I finally did it! I took pork fat and turned it into lard! Why, you ask? I have been reading a lot lately about a trend of health people turning back to consuming lard! Crazy, right? Not really! How many times did we think something was the "greatest" and the "next best thing" only to find out, it really wasn't? Artificial sweeteners, hydrogenated shortening, MSG, margarine, high fructose corn syrup, ......and the list goes on. This post explains how to render pork fat into lard and why you might want to do it. Future posts will have some recipes using rendered lard....so stay tuned!
I must admit, making lard did bring out the Ma Ingalls in me....made me feel right in the midst of Little House on the Prairie. Okay, so if I really was Caroline Ingalls, I would probably be cooking this outside in a giant cast iron pot over a wood fire. Well, I used a cast iron pot....does that count?
What the heck is rendering and why would you want to spend all that time doing it? First rendering is taking fat (in this case, pork fat) and cooking it over a very low, slow heat to get just the very, very purest of the fat (think clarified butter.) The excess water and other impurities in the fat are removed. This helps make the lard pure which prevents spoilage and any residual taste. You don't want your lard to taste like pork. In the end you get a buttery smooth, spoonable fat that is perfect for cooking and baking!
My mom says she remembers my grandma using and making lard. She said when vegetable shortenings came out, they were touted to be much healthier because they were made from vegetables! Makes sense right? Everyone stopped using lard and shortenings became the go-to fat! Then we learned about trans fats and why hydrogenated shortenings just aren't that good for us. Before you just go out and purchase a tub-o-lard, be careful. I bought some a few years back to use in tamales. It did make amazing tamales, but when I read the label, it was hydrogenated lard! What??? Well, that just isn't what I am talking about! My mama always said, "If you want something done right, then you need to do it yourself!" Sooooo, my mom didn't actually say that, but somebody did and they are right!

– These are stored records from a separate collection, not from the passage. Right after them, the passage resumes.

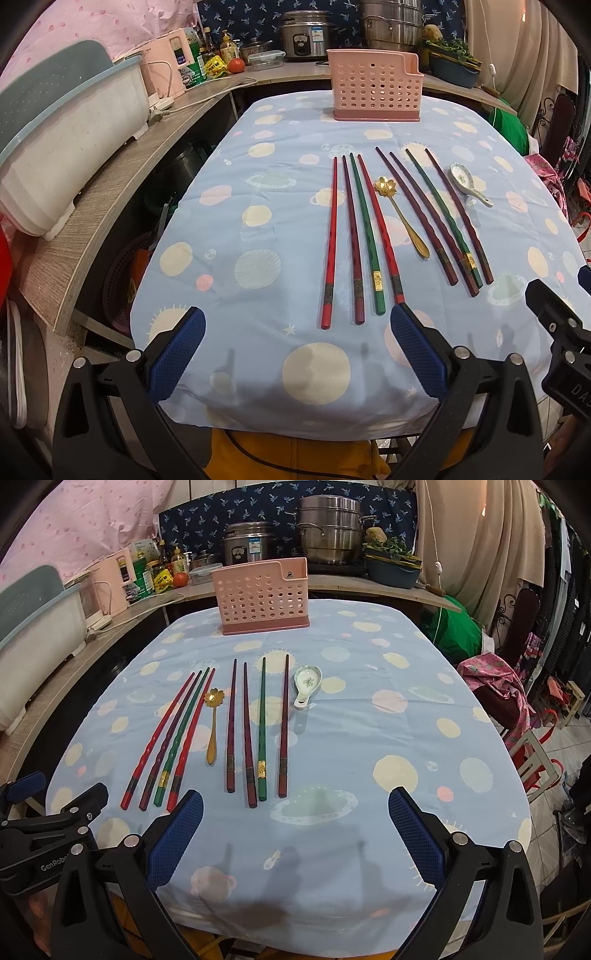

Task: Organize utensils

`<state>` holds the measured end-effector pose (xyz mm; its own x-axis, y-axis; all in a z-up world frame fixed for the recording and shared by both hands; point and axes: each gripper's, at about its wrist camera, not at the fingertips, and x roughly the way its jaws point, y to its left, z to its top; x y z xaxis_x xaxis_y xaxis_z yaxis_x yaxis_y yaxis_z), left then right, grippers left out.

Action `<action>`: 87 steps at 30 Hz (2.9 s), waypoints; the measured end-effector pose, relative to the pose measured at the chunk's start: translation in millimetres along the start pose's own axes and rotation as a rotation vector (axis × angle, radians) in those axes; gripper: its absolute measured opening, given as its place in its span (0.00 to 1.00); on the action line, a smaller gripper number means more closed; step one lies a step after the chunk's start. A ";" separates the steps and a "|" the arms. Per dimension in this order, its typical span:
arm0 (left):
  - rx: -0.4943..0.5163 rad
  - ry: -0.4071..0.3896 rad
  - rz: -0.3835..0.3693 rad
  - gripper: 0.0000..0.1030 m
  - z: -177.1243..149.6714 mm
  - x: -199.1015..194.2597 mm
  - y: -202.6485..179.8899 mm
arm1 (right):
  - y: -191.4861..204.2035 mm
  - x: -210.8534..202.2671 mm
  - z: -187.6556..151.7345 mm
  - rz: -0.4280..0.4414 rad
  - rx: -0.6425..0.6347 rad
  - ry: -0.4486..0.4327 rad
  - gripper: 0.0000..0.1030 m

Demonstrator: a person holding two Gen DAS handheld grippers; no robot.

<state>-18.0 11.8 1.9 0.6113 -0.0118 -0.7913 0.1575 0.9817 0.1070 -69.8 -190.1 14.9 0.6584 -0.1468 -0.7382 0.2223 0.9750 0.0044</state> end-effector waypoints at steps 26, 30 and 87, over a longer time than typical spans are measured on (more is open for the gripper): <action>0.001 0.004 0.001 0.93 -0.1 1.6 -0.5 | 2.0 1.6 0.1 0.001 -0.001 0.000 0.94; 0.001 0.004 0.002 0.93 -0.3 1.9 -0.3 | 1.1 1.4 0.1 0.002 -0.001 0.001 0.94; -0.076 0.159 -0.207 0.08 24.6 90.7 14.5 | -43.2 142.3 73.4 0.211 0.248 0.137 0.13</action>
<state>58.8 20.3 -53.4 0.4413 -0.1896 -0.8771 0.2042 0.9730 -0.1076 67.0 -265.4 -40.8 0.6098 0.0934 -0.7871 0.2705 0.9089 0.3174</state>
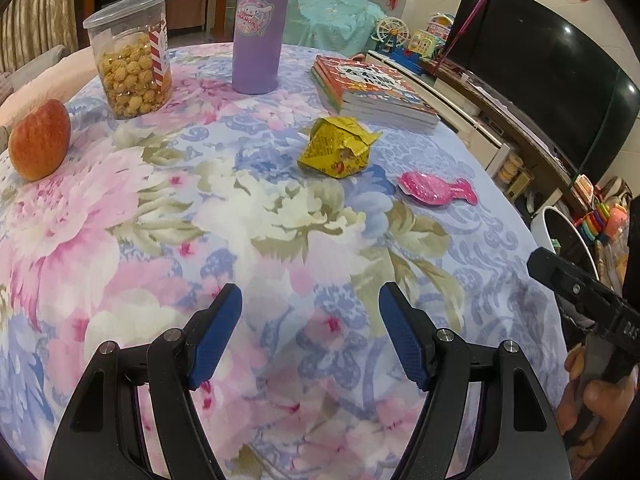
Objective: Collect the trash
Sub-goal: 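Reach toward the yellow packet with the left tool while the right tool reaches the pink hairbrush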
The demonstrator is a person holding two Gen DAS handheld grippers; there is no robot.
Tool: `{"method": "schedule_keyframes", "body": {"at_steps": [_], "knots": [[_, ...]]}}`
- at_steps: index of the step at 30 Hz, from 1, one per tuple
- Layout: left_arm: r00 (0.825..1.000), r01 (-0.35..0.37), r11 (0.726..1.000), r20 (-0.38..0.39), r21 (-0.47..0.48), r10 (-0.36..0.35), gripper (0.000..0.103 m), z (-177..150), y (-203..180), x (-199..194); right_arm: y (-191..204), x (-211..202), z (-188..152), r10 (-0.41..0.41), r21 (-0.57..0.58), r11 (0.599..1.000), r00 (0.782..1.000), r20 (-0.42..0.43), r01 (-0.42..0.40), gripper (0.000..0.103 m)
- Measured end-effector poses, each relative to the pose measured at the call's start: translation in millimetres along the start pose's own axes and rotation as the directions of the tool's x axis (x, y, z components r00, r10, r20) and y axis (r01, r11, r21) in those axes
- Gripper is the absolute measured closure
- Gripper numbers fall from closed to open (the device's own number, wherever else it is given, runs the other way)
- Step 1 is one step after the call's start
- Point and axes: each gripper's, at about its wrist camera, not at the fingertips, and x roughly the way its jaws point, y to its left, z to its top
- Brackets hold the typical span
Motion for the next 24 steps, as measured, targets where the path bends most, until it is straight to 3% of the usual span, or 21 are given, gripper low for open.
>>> {"method": "schedule_keyframes", "body": {"at_steps": [6,9,17,23,24], "knots": [[1.000,0.007,1.000,0.004,-0.003,-0.007,0.030,9.5,0.4,8.4,-6.8,14.1,14.1,-0.023,-0.018,1.000,1.000,0.005,0.023,0.005],[1.000,0.015,1.000,0.019,0.008,-0.015,0.030,18.7,-2.0,14.3,-12.2,23.4,20.0,-0.072,-0.027,0.997,0.997,0.017,0.073,0.006],[0.999,0.030,0.999,0.036,0.017,-0.030,0.030,58.2,-11.2,41.5,-20.7,51.2,41.1,-0.053,0.013,0.999,0.999,0.000,0.053,0.015],[0.999,-0.007,0.999,0.052,0.051,0.004,0.030,77.0,-17.2,65.5,-32.0,79.3,54.0,-0.047,0.049,0.998,0.997,-0.055,0.050,0.033],[0.998,-0.014,0.999,0.059,0.052,0.011,0.030,78.5,-16.9,68.8,-33.4,81.5,55.0,-0.048,0.049,0.997,0.997,-0.059,0.051,0.041]]}}
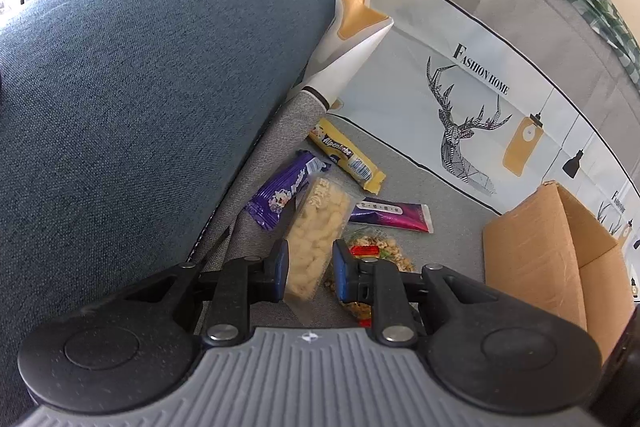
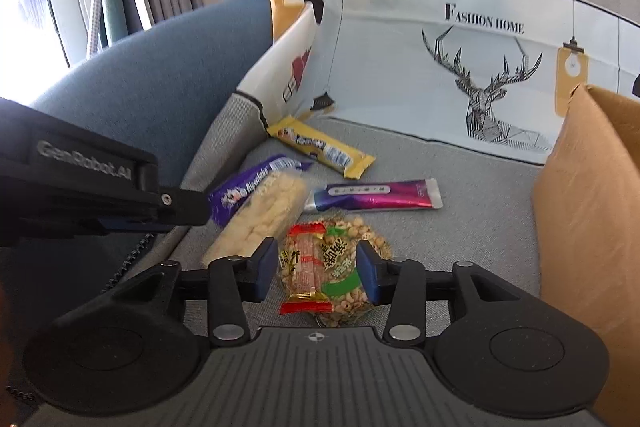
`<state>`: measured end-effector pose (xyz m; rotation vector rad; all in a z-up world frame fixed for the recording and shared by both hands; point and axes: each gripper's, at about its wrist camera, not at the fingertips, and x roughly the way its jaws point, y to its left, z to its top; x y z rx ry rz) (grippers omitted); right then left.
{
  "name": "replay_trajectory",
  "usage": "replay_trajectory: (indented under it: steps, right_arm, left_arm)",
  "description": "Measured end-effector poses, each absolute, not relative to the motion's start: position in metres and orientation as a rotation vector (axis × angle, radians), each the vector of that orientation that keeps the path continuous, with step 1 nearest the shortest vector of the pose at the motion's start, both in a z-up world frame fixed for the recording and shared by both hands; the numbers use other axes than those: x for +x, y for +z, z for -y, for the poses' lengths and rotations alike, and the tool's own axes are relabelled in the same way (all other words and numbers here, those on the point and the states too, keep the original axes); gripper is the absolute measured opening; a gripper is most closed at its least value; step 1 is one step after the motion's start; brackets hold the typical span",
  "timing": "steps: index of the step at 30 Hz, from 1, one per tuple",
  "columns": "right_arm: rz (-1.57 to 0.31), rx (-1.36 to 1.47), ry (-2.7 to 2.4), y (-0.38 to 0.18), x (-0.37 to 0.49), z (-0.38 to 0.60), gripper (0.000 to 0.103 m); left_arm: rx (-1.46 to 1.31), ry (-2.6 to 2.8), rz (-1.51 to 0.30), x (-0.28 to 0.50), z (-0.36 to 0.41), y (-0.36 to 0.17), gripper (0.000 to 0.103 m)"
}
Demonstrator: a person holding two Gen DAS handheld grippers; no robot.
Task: Organize snacks
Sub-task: 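Grasp the clear puffed-snack bag with the left gripper while the right grasps the red candy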
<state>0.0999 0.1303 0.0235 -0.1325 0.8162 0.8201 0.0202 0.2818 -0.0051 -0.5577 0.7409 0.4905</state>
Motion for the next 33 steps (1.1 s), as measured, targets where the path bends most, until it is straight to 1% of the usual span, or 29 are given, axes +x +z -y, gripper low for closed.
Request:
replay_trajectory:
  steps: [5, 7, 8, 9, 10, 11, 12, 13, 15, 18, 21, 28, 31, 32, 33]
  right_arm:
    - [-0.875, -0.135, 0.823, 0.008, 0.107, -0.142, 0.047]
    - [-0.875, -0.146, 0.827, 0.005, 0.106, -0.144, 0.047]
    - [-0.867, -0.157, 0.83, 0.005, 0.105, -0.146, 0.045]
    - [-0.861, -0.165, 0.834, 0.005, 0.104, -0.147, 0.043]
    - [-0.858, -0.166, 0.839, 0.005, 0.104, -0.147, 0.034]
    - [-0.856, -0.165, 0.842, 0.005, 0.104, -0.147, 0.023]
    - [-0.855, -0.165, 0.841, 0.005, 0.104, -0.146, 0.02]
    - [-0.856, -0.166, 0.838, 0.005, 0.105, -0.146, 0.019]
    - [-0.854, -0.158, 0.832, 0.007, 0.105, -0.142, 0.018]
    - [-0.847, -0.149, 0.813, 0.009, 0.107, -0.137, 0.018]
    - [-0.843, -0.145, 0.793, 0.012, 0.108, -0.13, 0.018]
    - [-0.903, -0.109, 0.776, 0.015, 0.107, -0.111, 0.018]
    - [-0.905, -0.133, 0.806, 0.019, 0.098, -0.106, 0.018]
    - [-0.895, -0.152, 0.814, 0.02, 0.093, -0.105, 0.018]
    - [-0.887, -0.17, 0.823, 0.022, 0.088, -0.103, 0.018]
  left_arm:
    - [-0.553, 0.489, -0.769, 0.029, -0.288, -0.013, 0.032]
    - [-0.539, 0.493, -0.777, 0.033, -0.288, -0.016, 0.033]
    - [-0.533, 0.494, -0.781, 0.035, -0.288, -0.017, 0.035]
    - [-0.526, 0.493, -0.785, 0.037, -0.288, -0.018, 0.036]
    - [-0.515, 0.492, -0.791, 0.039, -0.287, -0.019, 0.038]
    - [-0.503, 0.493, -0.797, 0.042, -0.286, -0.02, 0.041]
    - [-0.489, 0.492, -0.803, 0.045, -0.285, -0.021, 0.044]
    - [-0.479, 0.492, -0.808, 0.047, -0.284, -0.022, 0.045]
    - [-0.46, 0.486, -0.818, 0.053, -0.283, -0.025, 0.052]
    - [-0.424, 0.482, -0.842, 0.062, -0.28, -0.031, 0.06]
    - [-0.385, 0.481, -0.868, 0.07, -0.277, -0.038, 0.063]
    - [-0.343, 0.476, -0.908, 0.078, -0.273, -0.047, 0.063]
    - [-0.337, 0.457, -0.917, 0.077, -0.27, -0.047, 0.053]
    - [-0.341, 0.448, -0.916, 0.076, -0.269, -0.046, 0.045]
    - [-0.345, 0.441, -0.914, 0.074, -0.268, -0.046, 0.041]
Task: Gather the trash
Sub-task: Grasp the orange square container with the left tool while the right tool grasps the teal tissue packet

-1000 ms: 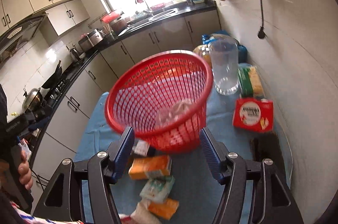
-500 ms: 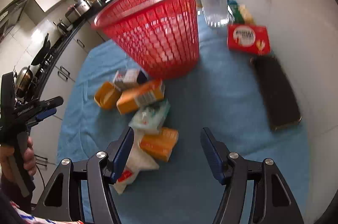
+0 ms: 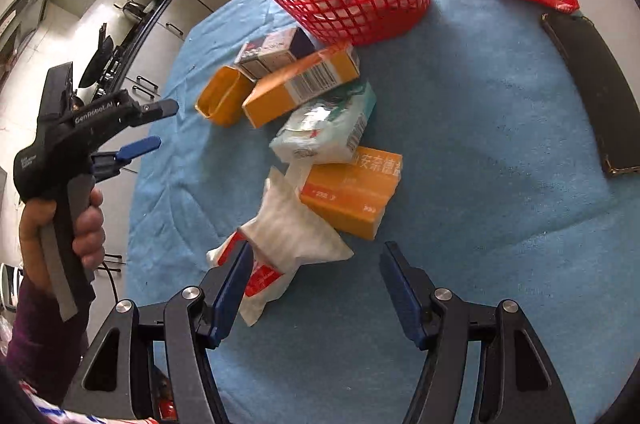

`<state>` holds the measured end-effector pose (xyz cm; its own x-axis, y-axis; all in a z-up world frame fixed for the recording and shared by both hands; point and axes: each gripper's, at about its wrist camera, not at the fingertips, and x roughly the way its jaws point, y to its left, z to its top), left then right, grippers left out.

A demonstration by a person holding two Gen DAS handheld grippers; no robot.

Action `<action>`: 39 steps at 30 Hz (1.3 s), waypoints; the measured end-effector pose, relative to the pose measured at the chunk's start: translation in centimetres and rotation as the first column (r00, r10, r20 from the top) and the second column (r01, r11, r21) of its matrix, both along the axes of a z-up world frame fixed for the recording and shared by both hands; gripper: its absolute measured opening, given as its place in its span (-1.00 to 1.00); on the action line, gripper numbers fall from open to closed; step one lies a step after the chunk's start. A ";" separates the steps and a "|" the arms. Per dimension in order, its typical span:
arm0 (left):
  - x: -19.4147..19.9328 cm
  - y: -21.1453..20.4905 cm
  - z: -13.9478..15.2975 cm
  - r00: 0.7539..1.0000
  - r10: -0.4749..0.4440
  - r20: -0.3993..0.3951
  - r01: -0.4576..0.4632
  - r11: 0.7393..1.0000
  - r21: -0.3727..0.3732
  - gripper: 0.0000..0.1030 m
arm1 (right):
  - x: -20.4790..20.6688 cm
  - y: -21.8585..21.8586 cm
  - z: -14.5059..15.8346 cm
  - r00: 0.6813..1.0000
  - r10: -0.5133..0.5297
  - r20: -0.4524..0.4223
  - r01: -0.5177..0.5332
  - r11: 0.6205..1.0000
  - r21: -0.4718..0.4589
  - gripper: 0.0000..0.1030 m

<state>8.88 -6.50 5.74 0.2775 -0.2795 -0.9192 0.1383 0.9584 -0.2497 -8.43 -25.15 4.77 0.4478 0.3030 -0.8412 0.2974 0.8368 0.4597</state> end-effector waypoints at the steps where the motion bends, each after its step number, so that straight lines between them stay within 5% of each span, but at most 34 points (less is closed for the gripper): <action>1: 0.3 -0.2 -0.3 1.000 -0.003 -0.001 0.003 1.000 0.011 0.37 | 0.2 -0.2 0.0 1.000 -0.003 0.000 0.003 1.000 -0.008 0.36; 17: 2.4 -2.9 -3.8 0.997 -0.039 -0.065 0.041 0.999 0.029 0.34 | 7.7 -0.9 -0.3 0.999 -0.046 0.010 0.047 0.986 -0.158 0.59; 20: 2.0 -3.1 -4.1 0.997 -0.044 -0.061 0.048 0.997 0.063 -0.06 | 8.6 -0.1 -0.8 1.000 -0.026 -0.003 0.025 0.977 -0.210 0.59; 22: 2.0 -3.2 -4.1 0.997 -0.048 -0.067 0.052 0.997 0.062 -0.68 | 9.0 0.2 -1.0 1.000 -0.016 -0.012 0.013 0.972 -0.235 0.59; 24: 1.8 -2.9 -4.2 0.996 -0.030 -0.083 0.033 0.999 0.041 -0.86 | 9.3 0.4 -1.3 1.000 -0.010 -0.023 0.004 0.966 -0.258 0.58; 25: 1.7 -2.7 -4.1 0.996 -0.022 -0.085 0.026 0.999 0.037 -0.87 | 9.3 0.5 -1.5 1.000 -0.008 -0.029 0.001 0.965 -0.261 0.54; 27: 1.4 -2.4 -3.8 0.997 -0.012 -0.082 0.014 0.999 0.031 -0.90 | 9.4 0.5 -1.7 0.999 0.001 -0.043 -0.011 0.967 -0.254 0.02; 32: 0.2 -1.1 -2.4 0.998 0.003 -0.058 -0.002 1.000 0.020 -0.90 | 8.7 0.0 -1.0 1.000 0.005 -0.019 -0.009 0.974 -0.228 -0.17; 39: -2.6 0.3 0.9 0.999 -0.032 0.038 0.028 0.996 0.083 -0.90 | 6.3 -0.5 1.2 0.999 -0.023 0.039 0.030 0.979 -0.203 -0.19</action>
<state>6.32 -6.23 6.59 0.3068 -0.2121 -0.9278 0.1755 0.9707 -0.1639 -2.09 -25.64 5.99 0.4849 0.1146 -0.8670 0.3069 0.9060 0.2914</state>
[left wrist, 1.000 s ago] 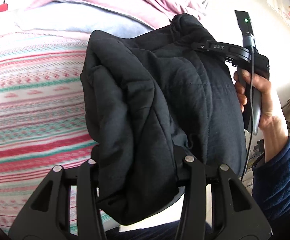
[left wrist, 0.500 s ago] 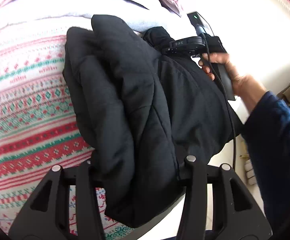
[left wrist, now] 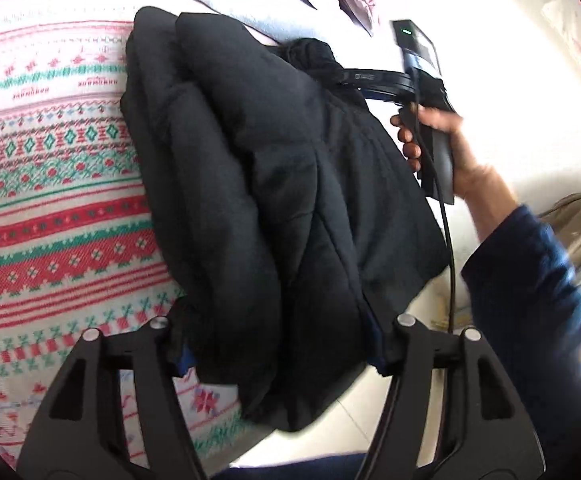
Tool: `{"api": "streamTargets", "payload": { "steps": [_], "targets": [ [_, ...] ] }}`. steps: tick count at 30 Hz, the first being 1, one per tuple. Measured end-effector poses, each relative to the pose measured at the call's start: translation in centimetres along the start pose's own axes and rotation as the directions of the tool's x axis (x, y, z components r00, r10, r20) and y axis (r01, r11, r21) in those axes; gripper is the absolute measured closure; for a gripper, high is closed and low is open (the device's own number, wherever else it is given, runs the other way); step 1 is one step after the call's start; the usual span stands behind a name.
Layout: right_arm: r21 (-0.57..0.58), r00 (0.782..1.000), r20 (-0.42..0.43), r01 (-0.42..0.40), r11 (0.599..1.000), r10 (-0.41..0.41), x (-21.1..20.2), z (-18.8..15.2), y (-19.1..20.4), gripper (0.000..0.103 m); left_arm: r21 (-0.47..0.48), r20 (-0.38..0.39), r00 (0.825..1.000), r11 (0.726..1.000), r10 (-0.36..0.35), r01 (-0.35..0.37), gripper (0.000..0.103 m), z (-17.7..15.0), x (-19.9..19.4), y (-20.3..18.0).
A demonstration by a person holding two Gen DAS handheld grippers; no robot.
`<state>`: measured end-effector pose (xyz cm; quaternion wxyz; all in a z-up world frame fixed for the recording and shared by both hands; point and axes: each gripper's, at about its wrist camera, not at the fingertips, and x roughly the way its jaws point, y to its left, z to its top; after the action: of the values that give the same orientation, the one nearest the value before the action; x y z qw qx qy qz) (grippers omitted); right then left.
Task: Fold large clothes
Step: 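Lift the folded coat with both grippers and carry it toward the bedding stack, then lower the coat onto the blanket and open both grippers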
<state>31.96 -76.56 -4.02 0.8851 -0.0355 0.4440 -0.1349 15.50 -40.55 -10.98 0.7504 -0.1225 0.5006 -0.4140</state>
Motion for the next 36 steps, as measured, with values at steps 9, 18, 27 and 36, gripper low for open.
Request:
{"api": "streamTargets", "payload": {
  "steps": [9,18,27,36],
  "targets": [
    [0.178,0.98,0.132,-0.171,0.969,0.149,-11.4,-9.3,0.3,0.032,0.047,0.127,0.992,0.999,-0.002,-0.004,0.039,-0.3,-8.5,-0.3],
    [0.311,0.971,0.161,-0.219,0.925,0.176,-13.3,-16.5,4.1,0.058,0.142,0.047,0.991,0.981,0.128,-0.133,0.083,-0.8,-2.0,-2.4],
    [0.308,0.997,0.02,-0.075,0.948,0.072,-9.6,-16.0,5.9,0.058,0.157,0.007,0.988,0.975,0.157,-0.156,0.081,-0.2,-1.4,-2.4],
    [0.37,0.983,0.172,0.001,0.929,-0.07,-22.7,-18.3,12.2,0.033,0.21,0.137,0.924,0.901,0.358,-0.38,0.042,-2.8,-10.0,-2.8]
  ]
}}
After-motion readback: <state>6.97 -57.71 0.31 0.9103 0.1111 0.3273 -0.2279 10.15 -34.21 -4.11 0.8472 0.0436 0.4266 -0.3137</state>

This lard was made from pork fat. This is often made with beef fat as well, and the process is the same. The most important thing though, is knowing you have good quality fat from a good quality animal raised in organic ways. We have a local butcher/farmer that raises all their animals. We got our fat from him. Your animal is what he eats and the fats store the worst of it. You want to get the very best, not just some random, mass produced animal fat. We do raise our own pigs, but Rod uses that fat to add to his homemade sausage so we had to purchase some extra fat in order to make lard.
Plan a good three to four hours for rendering your lard. Slow and low is the key...did I already say that? I started with 5 pounds of pork fat and cut it into 2 inch pieces and threw it into a large dutch oven pot. Turn the heat onto the lowest setting and watch the fat begin to melt. When you have a good amount melted, start scooping it off and straining. I used a sieve lined with cheese cloth for straining. This helped make certain only the liquid made it through. I then poured the liquid lard into smaller jars. This whole process took about 3 hours.
In the end you are left with little brown bits, called cracklings. Many people salt these and eat them. I didn't really care for them so all mine went straight into the garbage. Lard is supposed to be able to be stored at room temperature without spoiling. I was a little nervous so mine is stored in the fridge and freezer. I didn't want all my hard work to go to waste!
Rendered Pork Lard
- 5 pounds pork fat
- Cut pork fat into small pieces
- Place in a cast iron pot over very low heat
- As fat begins to melt, scoop out liquid and strain over a sieve lined with cheese cloth.
- Remove solids and discard. Put liquid into a storage safe container. Once cooled it should be a pure white lard.
Nutritional information is provided as a courtesy and should only be construed as an estimate rather than a guarantee. To obtain the most precise nutritional information in a provided recipe, you should calculate the nutritional information with the exact ingredients you are using when preparing the recipe using your preferred nutrition calculator.